After the breathing exercise, Oliver introduced the newcomers to the group, then asked the trainees to introduce themselves. First up was Beryl, an elderly, bird-boned woman, her face as wrinkled as a dried apple. Juana was a buxom Argentinean in her mid-forties, with a round brown face and a toasty smile. Then came Michael, a pale, thirtyish commodities trader, and next to him was a man named Jonah, wearing dark-rimmed glasses he was constantly adjusting.
In addition to the four single trainees, there were three couples.

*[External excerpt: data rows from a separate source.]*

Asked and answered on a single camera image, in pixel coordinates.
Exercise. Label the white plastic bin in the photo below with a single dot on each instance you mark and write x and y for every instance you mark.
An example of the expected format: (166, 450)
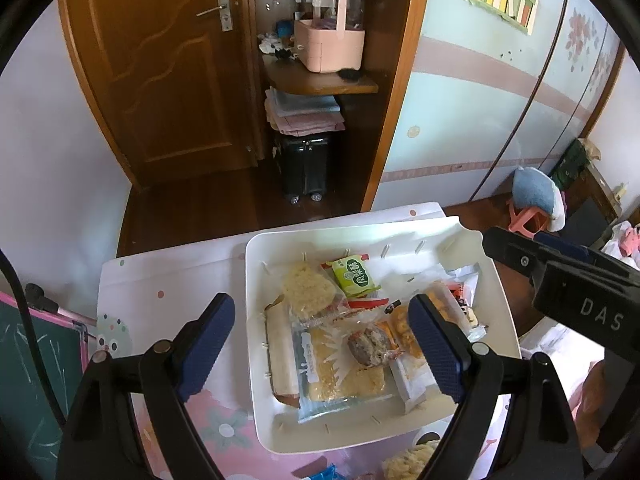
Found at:
(272, 270)

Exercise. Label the orange snack packets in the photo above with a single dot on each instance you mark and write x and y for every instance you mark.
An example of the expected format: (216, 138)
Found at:
(460, 292)

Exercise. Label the black suitcase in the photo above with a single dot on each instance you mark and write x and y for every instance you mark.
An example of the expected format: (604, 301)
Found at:
(305, 165)

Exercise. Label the white snack packet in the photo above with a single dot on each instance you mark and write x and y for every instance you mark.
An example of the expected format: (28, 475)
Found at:
(415, 382)

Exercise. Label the green chalkboard pink frame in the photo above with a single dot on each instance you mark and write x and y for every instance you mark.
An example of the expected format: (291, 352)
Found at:
(30, 385)

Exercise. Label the orange cracker packet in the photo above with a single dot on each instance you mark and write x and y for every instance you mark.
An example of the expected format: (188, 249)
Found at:
(402, 330)

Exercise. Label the green bag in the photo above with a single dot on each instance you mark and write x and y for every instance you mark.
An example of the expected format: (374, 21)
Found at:
(575, 167)

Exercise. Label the stack of folded towels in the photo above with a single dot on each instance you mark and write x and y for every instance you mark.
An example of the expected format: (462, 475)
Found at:
(302, 110)

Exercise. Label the black white toy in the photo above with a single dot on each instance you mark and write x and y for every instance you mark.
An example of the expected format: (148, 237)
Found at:
(272, 46)

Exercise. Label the small black white snack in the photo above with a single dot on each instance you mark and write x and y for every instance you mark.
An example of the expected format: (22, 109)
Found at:
(473, 321)

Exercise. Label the round oat cake packet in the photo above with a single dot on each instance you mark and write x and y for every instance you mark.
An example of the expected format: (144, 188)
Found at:
(307, 287)

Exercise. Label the clear yellow bread packet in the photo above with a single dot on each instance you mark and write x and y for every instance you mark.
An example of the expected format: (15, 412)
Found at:
(325, 380)

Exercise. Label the white cloth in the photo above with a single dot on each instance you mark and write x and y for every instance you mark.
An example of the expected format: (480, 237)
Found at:
(559, 212)

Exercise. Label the pink plastic stool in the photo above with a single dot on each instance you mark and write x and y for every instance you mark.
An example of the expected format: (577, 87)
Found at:
(527, 220)

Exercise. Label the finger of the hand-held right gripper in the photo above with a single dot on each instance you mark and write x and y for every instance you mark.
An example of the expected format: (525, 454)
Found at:
(567, 246)
(515, 252)

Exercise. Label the brown wooden door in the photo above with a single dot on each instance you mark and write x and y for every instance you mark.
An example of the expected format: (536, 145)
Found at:
(160, 70)

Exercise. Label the pink plastic bag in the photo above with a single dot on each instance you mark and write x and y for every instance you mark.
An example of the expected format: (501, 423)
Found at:
(625, 242)

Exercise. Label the small blue toy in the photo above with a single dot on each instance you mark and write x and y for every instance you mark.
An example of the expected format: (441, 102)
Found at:
(285, 27)

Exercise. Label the round brown cake packet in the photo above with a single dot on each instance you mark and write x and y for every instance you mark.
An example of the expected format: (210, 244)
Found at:
(371, 346)

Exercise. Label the blue snack packet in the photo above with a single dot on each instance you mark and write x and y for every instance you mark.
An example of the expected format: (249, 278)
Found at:
(320, 473)

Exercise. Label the green snack packet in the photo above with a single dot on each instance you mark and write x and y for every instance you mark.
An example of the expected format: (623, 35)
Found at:
(354, 276)

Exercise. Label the pastel sliding wardrobe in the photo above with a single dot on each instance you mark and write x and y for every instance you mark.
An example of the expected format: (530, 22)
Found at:
(475, 125)

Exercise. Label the wooden shelf board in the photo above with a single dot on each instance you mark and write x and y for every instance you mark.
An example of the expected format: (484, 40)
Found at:
(320, 84)

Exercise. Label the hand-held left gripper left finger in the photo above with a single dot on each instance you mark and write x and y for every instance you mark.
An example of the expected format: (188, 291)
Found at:
(206, 345)

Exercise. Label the red strip snack packet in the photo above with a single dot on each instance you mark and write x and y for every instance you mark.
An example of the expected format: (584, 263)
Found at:
(367, 303)

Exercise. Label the pale oat cake packet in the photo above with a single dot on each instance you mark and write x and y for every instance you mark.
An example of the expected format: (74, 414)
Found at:
(412, 460)

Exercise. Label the dark wooden cabinet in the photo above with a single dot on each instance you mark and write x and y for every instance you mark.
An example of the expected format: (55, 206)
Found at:
(595, 210)

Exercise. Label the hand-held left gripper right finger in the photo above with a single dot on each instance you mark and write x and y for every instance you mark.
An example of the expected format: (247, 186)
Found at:
(435, 345)

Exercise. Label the wooden open cabinet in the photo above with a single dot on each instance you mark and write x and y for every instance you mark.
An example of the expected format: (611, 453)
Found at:
(395, 85)

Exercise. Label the long bread roll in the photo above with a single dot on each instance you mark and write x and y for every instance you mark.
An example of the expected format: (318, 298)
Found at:
(281, 355)

George Speaks, a Native American college professor with a broad Eskimo-looking face and a long black braid, was seated next to his wife, Layla, who had sleepy eyes and a soft Southern accent. Elaine and Marty, both lawyers, had pronounced New York accents. Tom and Mitch were a fit and handsome gay couple in their mid-thirties.
When they’d finished, Oliver thanked the group. “Good job, everyone,” he said, sounding a little like a kindergarten teacher. “And now, unless anybody has any last-minute questions or concerns…?” His eyes traveled clockwise around the circle. “Yes, Beryl?”
“I’m not sure I can do this, Dr. O,” she said, wringing her bony hands nervously. “I—I thought I could, but I’m…well, I’m scared. That’s the plain truth of it: I’m scared.”
“Okay, I get that,” Oliver responded mildly. “And the first thing I need you to understand is that nobody here is going to force you to do anything you’re not ready to do. But may I ask you a question?”
“Please.”
“Which ‘I’ is it that’s scared?” Air quotes around the pronoun. “Is it the ‘I’ that thinks it’s still a helpless infant, dependent on others for its very survival? Or is it the ‘I’ who’s a full-grown, capable, adult human being who for over seventy years has succeeded in handling anything and everything the universe has seen fit to throw at her with such admirable grace and courage?”
The answer came in the form of a shy, pleased schoolgirlish smile.
“Yeah, that’s what I thought,” said Oliver, beaming. “Now who’s ready to let go and let God?”
A chorus of assent: “Me!” “Yay!” “I am!” “Ya-hoo!”
“Al-hum-dilly-la!” Oliver clapped his hands together sharply, then rose, picked up his zafu, crossed the circle, helped Beryl to her feet, and offered her his arm. Together they started down the spiral staircase, with the others following. Skip and Pender trailed behind.
“Locked and loaded?” whispered Pender.
“Locked and loaded,” said Skip.
“And what don’t we do?”
“We don’t eat the crouton.”
2
Asmador awakes from his short, marijuana-assisted nap in the back of the Cherokee. The razzle-dazzle of late afternoon sunlight glinting off the cars makes the little parking lot look as though it were ablaze with brightly colored stars.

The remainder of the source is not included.